I want to spend a minute talking to every Medicare patient in the country. I have practiced medicine for 25 years. I have cared for thousands of Medicare patients. I understand, at 63 years of age, with three pretty significant disease processes going on in my own body, about worrying about one's health. I worry about the security around that health. It is important enough to me to really take the medicines and to follow the diet my doctor is offering me now that I am 63. I probably wouldn't have paid attention 20 years ago, but today I am doing that.

The health care that is available to me is important to me, as I know it is to every Medicare recipient out there. But the facts are the following: Politicians want to use Medicare as a tactic to scare people into not doing what we as a nation are going to ultimately do anyway. We will have to fix Medicare. And we can fix it in a way that assures every senior who absolutely needs the help of Medicare and is dependent on Medicare will have that health care.

Anybody who says something other than that either cares a whole lot more about themselves and their political career or they are absolutely dishonest, because it is absolutely impossible for us to raise the money to continue to run Medicare the way it is today. It will change in the next 4 or 5 years no matter what the politicians say, no matter what the next election--it has to change. The good news is we can give as good care or better with fewer dollars if we will make the right changes in Medicare.

What most Medicare patients don't understand is that $1 out of every $3 spent on Medicare is not going to help you get better and isn't preventing you from getting sicker. Those are facts. They are backed up by four studies now, four long-term studies. If $1 out of every $3 is going into Medicare and it is not effective in actually helping you with health care, and that $1 out of every $3 we are borrowing from the Chinese this year to keep Medicare afloat--and that is just the hospital system, that is Part A--why would we not want to make the hard choices and fix it?

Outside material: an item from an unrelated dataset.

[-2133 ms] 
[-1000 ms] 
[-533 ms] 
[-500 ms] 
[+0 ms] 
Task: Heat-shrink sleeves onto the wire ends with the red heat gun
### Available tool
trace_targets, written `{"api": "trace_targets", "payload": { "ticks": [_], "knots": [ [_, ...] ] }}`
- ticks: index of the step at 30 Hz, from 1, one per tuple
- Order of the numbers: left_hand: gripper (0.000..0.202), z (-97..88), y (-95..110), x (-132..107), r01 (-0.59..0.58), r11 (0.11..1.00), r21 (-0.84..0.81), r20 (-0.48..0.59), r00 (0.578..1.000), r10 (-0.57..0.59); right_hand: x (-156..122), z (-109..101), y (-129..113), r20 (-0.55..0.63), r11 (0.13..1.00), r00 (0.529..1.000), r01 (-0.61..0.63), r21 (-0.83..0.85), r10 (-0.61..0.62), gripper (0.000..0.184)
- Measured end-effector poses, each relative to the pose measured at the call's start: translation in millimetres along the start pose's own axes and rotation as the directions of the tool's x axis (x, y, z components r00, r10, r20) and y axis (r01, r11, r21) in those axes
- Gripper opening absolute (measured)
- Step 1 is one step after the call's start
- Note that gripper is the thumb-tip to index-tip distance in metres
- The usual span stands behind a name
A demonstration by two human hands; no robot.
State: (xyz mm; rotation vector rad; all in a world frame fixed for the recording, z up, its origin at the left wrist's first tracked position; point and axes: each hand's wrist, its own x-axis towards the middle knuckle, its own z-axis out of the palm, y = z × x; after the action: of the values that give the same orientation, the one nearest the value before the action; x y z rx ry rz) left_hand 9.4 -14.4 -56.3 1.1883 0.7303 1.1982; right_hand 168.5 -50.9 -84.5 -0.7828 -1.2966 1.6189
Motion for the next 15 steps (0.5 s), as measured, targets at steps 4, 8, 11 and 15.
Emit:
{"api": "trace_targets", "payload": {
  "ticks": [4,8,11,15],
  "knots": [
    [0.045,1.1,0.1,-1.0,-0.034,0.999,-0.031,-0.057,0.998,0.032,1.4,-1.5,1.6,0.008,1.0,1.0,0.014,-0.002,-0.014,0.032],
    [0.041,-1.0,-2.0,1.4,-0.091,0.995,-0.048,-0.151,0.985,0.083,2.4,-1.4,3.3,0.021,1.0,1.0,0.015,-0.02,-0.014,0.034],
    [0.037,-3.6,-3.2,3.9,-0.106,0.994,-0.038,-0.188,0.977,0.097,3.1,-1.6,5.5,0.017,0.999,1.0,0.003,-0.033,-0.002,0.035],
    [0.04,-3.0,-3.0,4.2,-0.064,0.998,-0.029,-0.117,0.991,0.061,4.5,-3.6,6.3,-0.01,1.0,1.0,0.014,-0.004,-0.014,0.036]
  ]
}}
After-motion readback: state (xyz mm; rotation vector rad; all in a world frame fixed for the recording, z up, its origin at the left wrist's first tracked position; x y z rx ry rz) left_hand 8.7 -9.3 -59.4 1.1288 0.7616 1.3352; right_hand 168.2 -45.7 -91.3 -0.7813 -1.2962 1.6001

The reason you are not seeing that come forth is somebody sees an advantage in an election to game Medicare. The fact is, it is not just Medicare that is broken. The whole entire health care system is broken because we do not allow markets to allocate it in an efficient way and we do not hold physicians such as myself accountable to be very frugal with the tests we order and the treatments we order.

As we continue to think about ourselves and say I do not want any change--and that is the other point I want to make. As I get older, I find I resist change more than anything. But the one absolute that is going to happen is that Medicare is going to change and it does not matter what any politician from Washington tells you, it has to change. Otherwise we will be in an absolute depression. We will not be able to accomplish any of the things we are accomplishing now under Medicare. It will change.

If it is going to change, why don't we change it in a way that continues to guarantee the promise of Medicare and puts more of a burden on those who have more dollars with which to do that and takes care of the sickest and poorest the best and puts a greater load on those who have less of a need for Medicare?

Some would say that is not fair. Let me tell you what is not fair. What is not fair is the average American puts $138,000 into Medicare over their working career and takes $450,000 out. That is what is not fair. What is not fair is for a 5-year-old to complain about something not being fair. To quote P.J. O'Rourke: ``You were born in America. That's not fair.'' Life is not fair.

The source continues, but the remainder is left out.